What are the divisors of 1815?

1, 3, 5, 11, 15, 33, 55, 121, 165, 363, 605, 1815

There is a total of 12 positive divisors.
The sum of these divisors is 3192.
The arithmetic mean is 266.

12 odd divisors

1, 3, 5, 11, 15, 33, 55, 121, 165, 363, 605, 1815

How to compute the divisors of 1815?

A number N is said to be divisible by a number M (with M non-zero) if, when we divide N by M, the remainder of the division is zero.

$N mod M = 0$

Brute force algorithm

We could start by using a brute-force method which would involve dividing 1815 by each of the numbers from 1 to 1815 to determine which ones have a remainder equal to 0.

$Remainder = N - (M \times ⌊ \frac{N}{M} ⌋)$

(where $⌊ \frac{N}{M} ⌋$ is the integer part of the quotient)

1815 / 1 = 1815 (the remainder is 0, so 1 is a divisor of 1815)
1815 / 2 = 907.5 (the remainder is 1, so 2 is not a divisor of 1815)
1815 / 3 = 605 (the remainder is 0, so 3 is a divisor of 1815)
...
1815 / 1814 = 1.0005512679162 (the remainder is 1, so 1814 is not a divisor of 1815)
1815 / 1815 = 1 (the remainder is 0, so 1815 is a divisor of 1815)

Improved algorithm using square-root

However, there is another slightly better approach that reduces the number of iterations by testing only integers less than or equal to the square root of 1815 (i.e. 42.602816808282).
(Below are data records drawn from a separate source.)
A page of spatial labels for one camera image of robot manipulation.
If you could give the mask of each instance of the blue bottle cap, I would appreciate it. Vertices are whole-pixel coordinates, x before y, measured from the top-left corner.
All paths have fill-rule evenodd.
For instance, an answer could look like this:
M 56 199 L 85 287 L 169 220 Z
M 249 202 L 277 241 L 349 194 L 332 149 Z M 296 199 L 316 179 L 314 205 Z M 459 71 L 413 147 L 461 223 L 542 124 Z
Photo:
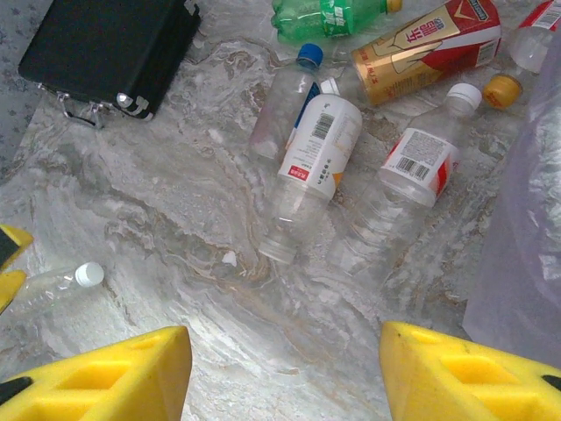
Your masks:
M 304 44 L 298 53 L 298 60 L 309 60 L 316 66 L 320 66 L 323 60 L 323 51 L 316 44 Z

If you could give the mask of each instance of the black case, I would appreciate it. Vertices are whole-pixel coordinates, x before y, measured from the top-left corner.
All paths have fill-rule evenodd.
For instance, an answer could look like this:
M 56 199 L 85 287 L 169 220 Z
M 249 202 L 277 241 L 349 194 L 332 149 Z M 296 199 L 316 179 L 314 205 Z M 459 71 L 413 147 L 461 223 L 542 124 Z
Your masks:
M 56 93 L 67 117 L 73 98 L 150 119 L 200 23 L 192 1 L 54 0 L 19 73 Z

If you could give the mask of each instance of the green plastic bottle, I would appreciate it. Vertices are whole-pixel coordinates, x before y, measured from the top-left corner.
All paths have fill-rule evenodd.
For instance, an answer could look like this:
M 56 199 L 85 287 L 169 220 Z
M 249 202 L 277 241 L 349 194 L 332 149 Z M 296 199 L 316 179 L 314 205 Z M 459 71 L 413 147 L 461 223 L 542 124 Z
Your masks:
M 370 25 L 381 13 L 401 10 L 401 0 L 273 0 L 271 24 L 280 42 L 342 37 Z

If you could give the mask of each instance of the yellow bottle cap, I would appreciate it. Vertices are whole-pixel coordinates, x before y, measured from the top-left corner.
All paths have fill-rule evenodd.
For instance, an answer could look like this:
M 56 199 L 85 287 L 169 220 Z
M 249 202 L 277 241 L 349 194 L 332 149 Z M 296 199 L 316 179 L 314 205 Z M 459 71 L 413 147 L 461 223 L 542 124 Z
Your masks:
M 521 93 L 521 84 L 514 77 L 507 75 L 495 76 L 483 89 L 486 102 L 501 110 L 515 103 Z
M 396 13 L 401 10 L 401 0 L 386 0 L 386 12 Z

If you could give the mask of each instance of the barcode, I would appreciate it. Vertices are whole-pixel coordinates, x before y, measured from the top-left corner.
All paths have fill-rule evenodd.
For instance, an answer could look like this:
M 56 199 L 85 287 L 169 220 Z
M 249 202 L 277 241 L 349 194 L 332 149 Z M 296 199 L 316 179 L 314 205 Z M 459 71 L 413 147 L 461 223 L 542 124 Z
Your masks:
M 483 66 L 494 58 L 494 54 L 497 51 L 497 43 L 498 41 L 493 40 L 491 42 L 487 42 L 485 45 L 479 48 L 477 64 L 475 65 L 475 67 Z
M 538 20 L 533 24 L 533 26 L 542 26 L 547 29 L 550 29 L 558 20 L 561 18 L 561 11 L 549 9 L 545 12 Z
M 430 169 L 425 167 L 424 165 L 419 164 L 409 158 L 401 158 L 400 161 L 397 163 L 397 169 L 402 171 L 403 173 L 407 173 L 417 180 L 423 181 L 427 174 L 429 173 Z
M 335 118 L 331 116 L 331 114 L 322 114 L 319 116 L 319 120 L 317 120 L 316 127 L 314 127 L 314 131 L 312 132 L 312 136 L 315 136 L 321 140 L 325 140 L 327 137 L 327 133 L 329 132 L 331 125 L 333 124 L 333 120 Z
Indeed, if a number N has a divisor D greater than its square root, then there is necessarily a smaller divisor d such that:

$D \times d = N$

(thus, if $\frac{N}{D} = d$ , then $\frac{N}{d} = D$ )

1815 / 1 = 1815 (the remainder is 0, so 1 and 1815 are divisors of 1815)
1815 / 2 = 907.5 (the remainder is 1, so 2 is not a divisor of 1815)
1815 / 3 = 605 (the remainder is 0, so 3 and 605 are divisors of 1815)
...
1815 / 41 = 44.268292682927 (the remainder is 11, so 41 is not a divisor of 1815)
1815 / 42 = 43.214285714286 (the remainder is 9, so 42 is not a divisor of 1815)